◆ **Exercise aim**
Please return all lines of the data below containing the string "item".

◆ **Data for this exercise**

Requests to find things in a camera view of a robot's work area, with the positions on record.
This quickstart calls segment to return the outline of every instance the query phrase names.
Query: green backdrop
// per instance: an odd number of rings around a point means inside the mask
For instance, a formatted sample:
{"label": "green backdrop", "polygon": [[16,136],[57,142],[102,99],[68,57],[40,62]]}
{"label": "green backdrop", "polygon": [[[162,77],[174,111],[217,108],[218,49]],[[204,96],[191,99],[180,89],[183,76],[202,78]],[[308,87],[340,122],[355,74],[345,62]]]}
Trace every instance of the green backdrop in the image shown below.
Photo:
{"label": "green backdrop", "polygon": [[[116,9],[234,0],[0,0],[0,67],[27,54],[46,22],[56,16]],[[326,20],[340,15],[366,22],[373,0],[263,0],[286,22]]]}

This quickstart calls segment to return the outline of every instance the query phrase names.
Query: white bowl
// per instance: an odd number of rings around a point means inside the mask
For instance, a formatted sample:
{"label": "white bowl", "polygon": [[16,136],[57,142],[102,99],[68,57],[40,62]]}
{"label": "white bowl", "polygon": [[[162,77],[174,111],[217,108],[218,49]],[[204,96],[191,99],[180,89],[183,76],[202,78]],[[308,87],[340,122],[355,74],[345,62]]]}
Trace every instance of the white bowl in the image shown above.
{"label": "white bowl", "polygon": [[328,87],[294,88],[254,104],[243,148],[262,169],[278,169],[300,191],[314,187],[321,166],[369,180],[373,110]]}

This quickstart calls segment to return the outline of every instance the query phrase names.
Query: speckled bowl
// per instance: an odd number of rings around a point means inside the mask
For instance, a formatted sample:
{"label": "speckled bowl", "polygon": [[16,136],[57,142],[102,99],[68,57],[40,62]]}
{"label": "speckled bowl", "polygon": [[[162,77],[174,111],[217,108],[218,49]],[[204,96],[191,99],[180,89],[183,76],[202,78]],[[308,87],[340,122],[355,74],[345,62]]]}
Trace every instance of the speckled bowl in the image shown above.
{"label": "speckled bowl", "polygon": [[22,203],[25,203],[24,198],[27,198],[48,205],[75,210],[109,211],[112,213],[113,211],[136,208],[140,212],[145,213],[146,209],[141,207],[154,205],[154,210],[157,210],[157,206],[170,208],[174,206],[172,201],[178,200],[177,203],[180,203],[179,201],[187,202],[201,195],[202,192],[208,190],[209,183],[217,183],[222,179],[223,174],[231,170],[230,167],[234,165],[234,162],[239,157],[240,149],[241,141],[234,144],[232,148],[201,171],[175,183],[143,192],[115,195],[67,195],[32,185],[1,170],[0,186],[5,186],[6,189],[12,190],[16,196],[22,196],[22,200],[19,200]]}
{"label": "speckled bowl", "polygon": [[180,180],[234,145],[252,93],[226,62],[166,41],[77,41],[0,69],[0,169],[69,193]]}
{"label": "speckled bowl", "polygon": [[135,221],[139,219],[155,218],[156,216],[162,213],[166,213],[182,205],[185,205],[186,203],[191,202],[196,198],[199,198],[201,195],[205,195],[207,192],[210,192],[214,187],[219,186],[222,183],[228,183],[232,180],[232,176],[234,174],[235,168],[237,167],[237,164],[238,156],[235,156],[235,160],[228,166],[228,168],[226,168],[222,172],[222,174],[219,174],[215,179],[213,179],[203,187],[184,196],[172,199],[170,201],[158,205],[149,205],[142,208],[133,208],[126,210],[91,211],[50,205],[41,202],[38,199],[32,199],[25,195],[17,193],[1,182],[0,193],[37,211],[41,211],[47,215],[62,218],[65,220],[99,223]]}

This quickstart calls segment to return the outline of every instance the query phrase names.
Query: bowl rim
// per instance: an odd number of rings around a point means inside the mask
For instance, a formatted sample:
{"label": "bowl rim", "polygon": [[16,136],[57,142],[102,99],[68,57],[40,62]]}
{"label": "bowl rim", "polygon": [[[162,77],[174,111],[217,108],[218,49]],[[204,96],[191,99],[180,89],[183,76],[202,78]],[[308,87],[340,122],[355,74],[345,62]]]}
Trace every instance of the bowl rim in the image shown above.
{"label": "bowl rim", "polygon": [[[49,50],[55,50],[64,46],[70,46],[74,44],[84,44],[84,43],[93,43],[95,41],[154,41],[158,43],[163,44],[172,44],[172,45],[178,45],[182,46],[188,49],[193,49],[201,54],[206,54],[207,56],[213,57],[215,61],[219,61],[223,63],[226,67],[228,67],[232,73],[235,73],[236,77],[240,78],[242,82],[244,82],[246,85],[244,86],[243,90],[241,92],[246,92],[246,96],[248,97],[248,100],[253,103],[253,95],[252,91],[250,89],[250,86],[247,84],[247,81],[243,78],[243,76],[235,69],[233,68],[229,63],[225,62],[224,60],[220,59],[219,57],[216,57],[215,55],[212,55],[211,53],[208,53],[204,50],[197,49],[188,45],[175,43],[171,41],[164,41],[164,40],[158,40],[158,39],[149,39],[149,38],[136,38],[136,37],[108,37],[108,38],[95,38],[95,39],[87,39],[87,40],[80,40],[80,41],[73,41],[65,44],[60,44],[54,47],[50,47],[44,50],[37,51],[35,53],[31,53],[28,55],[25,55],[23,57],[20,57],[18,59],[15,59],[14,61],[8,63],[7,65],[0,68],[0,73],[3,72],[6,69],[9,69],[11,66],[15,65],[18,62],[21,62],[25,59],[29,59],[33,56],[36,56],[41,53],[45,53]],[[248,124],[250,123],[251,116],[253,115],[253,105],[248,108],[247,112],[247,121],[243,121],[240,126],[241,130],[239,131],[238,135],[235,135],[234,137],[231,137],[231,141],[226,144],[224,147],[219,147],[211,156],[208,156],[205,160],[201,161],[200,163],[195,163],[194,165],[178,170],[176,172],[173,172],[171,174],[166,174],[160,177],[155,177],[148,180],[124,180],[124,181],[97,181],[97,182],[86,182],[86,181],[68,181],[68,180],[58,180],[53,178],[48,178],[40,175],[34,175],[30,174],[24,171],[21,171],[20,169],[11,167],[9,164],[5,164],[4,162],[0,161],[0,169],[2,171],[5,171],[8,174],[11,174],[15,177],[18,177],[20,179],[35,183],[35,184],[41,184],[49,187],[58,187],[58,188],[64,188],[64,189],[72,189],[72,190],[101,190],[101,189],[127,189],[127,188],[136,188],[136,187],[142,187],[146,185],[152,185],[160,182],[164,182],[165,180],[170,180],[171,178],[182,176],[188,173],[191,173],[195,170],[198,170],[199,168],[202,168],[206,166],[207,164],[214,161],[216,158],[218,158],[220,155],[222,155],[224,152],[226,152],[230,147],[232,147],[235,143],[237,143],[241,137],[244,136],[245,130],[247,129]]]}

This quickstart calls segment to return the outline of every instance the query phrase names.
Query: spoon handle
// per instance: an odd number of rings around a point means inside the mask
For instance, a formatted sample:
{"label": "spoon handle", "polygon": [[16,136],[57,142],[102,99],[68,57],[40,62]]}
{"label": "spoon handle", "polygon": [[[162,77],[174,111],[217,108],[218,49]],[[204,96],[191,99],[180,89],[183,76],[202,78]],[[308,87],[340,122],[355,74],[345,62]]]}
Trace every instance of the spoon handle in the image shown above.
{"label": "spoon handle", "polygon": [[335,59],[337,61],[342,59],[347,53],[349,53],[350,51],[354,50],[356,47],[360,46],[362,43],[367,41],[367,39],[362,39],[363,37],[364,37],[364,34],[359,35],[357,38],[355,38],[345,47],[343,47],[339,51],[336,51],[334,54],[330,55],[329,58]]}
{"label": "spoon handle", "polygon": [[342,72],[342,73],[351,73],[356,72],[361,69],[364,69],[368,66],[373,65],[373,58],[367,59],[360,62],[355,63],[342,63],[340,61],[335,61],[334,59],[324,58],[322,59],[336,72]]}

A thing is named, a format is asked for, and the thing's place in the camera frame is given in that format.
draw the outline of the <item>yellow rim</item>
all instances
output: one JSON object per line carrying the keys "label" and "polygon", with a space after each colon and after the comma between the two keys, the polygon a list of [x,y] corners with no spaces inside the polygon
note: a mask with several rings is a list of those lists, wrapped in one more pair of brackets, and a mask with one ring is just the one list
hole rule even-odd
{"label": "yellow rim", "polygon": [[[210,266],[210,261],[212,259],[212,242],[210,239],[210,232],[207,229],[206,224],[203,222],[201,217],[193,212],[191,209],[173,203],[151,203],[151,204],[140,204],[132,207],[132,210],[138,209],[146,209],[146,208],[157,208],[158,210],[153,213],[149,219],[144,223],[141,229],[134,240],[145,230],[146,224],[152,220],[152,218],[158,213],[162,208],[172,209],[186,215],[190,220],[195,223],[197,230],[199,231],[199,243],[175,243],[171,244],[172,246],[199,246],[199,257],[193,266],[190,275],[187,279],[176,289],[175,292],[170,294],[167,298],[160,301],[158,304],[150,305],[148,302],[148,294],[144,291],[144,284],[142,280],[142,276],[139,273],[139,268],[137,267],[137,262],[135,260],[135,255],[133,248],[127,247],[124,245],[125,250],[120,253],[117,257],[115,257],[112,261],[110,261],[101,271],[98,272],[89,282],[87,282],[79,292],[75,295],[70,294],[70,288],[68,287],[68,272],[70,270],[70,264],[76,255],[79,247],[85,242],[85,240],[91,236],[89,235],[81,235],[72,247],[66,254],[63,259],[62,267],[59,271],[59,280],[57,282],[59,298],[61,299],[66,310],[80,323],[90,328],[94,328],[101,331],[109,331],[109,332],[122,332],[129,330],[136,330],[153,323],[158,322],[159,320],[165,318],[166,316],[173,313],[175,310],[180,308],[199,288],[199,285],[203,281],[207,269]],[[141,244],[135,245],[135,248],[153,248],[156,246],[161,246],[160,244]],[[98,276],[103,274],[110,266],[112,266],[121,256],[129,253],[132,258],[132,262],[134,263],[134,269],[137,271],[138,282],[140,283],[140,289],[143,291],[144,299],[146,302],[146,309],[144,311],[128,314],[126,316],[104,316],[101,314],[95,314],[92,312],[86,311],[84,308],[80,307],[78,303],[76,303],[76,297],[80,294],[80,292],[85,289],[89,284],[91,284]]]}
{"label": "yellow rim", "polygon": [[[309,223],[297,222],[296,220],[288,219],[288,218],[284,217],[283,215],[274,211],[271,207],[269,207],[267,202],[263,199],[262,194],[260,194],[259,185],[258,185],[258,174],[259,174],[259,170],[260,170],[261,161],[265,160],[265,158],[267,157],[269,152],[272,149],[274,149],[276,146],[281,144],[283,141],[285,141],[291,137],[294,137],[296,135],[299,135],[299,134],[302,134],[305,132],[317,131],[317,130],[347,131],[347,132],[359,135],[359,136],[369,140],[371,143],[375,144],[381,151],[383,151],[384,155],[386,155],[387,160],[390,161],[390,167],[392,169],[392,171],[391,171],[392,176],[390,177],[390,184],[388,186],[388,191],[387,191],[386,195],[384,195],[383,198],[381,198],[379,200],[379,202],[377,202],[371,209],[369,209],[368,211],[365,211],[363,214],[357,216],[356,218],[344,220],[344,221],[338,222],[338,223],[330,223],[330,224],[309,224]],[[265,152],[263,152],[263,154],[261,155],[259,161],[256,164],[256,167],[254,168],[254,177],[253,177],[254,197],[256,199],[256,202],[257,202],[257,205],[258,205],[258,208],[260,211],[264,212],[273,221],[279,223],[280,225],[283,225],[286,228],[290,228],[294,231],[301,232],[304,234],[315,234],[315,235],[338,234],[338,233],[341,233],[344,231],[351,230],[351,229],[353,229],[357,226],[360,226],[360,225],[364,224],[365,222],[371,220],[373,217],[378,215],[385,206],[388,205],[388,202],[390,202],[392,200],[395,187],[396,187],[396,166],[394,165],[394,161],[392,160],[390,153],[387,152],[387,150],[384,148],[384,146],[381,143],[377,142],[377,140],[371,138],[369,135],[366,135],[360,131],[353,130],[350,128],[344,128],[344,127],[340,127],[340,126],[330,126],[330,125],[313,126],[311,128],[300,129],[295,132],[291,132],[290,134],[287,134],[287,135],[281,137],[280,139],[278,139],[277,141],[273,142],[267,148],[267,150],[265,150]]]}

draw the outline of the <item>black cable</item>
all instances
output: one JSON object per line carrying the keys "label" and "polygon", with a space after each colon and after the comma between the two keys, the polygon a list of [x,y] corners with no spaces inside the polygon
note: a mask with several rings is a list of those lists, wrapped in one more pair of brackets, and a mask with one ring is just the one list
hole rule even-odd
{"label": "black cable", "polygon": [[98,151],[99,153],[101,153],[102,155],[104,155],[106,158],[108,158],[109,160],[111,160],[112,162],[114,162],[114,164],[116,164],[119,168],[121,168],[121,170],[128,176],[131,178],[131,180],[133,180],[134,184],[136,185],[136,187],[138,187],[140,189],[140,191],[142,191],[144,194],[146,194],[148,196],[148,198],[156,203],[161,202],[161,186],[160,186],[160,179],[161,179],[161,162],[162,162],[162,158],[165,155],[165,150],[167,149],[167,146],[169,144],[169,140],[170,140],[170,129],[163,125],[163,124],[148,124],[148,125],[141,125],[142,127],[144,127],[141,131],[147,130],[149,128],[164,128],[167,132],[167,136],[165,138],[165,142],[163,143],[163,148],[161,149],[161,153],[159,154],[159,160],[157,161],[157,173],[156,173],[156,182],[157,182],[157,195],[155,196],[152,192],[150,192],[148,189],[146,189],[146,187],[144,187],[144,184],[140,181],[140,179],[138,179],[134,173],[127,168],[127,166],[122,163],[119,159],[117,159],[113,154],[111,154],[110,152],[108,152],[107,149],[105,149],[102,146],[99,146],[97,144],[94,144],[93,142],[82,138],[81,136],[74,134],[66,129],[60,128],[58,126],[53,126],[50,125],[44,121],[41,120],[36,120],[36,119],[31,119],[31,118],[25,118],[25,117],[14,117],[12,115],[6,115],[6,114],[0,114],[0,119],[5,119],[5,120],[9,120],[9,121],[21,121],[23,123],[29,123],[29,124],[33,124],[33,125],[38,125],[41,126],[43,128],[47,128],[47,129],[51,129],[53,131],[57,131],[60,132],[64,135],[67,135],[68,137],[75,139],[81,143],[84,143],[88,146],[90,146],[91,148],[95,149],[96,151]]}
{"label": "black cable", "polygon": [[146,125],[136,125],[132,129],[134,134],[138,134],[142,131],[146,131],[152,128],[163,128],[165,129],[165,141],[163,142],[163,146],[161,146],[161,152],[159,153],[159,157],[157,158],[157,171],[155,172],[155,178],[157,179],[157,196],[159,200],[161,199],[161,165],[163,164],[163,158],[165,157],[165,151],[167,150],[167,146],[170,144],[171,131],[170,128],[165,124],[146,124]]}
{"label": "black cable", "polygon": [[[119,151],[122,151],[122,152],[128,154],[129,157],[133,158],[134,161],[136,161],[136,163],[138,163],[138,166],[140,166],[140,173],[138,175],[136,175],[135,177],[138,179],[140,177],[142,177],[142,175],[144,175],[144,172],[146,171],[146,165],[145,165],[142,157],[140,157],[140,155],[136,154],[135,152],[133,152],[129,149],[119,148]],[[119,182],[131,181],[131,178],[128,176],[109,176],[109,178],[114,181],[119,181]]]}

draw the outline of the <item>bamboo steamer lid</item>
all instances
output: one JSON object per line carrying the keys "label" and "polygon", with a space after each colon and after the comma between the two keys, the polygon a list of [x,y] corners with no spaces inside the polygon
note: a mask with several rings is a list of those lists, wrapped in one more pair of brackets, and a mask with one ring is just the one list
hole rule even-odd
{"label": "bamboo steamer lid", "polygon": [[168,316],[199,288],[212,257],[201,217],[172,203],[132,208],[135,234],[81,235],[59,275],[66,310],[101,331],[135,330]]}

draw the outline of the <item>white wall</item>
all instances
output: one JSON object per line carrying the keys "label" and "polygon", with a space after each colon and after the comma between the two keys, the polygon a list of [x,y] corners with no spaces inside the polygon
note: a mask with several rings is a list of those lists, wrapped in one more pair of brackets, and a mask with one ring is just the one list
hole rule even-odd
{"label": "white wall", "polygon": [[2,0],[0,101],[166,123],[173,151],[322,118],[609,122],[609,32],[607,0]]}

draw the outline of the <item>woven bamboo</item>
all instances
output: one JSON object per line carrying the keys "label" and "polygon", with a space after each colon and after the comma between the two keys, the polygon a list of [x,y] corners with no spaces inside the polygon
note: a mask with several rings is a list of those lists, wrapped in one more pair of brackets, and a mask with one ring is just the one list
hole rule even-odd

◆ **Result**
draw the outline of the <item>yellow rim</item>
draw the outline of the <item>black cable</item>
draw the outline of the <item>bamboo steamer lid</item>
draw the outline of the <item>white wall</item>
draw the outline of the <item>woven bamboo</item>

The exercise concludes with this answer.